As a person said in an article:

"I don't blame law enforcement for wanting to get more information.  If I was in their position, I'd want all the information I could get.  But we have a Constitution, and we have checks and balances precisely because no branch of government should be trusted completely." Asked about envisioning a future where one's travels are constantly monitored.  The person stated: "I don't think that's the world we want to live in."

"You have nothing to hide, so there is nothing to fear" I am told about the use of LPR's in Minnesota.  Sorry, I am not of that opinion.  This new technology scrapes up millions of records on innocent and law abiding people of Minnesota. It is then placed in a system that allows for government to spy and do surveillance on us if there are not appropriate checks and balances.

That's why I will be at the Legislature as I was when the "bird dog" issue came up nearly a quarter of century ago.

Updated at 12:25pm 2/24/2013

2 comments:

  1. The sentence, "Until the Star Tribune's attention in a series of stories by Eric Roper the public did not know about this new surveillance tool to spy on innocent and law abiding Minnesotans" is incorrect. Please check the Metro area media archives from 2008/2009 and you will find a number of print and television stories about local law enforcement agencies using LPR. Local law enforcement was very open about using LPP.

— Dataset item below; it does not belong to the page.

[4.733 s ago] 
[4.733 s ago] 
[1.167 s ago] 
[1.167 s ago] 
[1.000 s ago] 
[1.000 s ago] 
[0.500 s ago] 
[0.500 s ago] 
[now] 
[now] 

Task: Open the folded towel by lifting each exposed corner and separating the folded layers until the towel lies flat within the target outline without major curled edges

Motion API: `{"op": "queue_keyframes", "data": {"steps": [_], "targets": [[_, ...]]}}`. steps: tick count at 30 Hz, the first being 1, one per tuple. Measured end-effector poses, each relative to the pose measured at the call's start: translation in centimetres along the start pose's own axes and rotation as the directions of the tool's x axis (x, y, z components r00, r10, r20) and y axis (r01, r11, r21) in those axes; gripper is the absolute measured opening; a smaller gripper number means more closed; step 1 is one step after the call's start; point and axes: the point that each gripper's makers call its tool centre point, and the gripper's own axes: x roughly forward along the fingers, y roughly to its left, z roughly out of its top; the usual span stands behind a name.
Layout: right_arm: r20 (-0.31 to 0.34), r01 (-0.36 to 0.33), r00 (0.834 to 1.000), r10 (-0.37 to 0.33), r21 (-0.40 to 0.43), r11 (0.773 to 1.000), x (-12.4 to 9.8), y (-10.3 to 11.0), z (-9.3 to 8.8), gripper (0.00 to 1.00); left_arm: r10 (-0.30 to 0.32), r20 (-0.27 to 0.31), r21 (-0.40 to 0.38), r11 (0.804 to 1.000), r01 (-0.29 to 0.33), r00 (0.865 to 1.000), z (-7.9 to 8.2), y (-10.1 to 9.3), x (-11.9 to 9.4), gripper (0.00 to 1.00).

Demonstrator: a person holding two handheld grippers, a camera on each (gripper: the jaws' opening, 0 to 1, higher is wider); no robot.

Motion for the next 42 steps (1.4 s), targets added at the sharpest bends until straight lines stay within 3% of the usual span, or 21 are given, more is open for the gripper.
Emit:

    The "bird dog" example you are using is not really analogous to LPR. Courts have upheld in other contexts the use of technology that enhnaces an officers primary senses as long as its use doesn't enter into protected areas. Affixing a "bird dog" to a vehicle was deemed to enter into a protected area. In a recent 11th Circuit Court of Appeals decision about LPR, visual surveillance of a vehicle "in plain view" does not constitute an unreasonable search for Fourth Amendment purposes (U.S. v. Wilcox).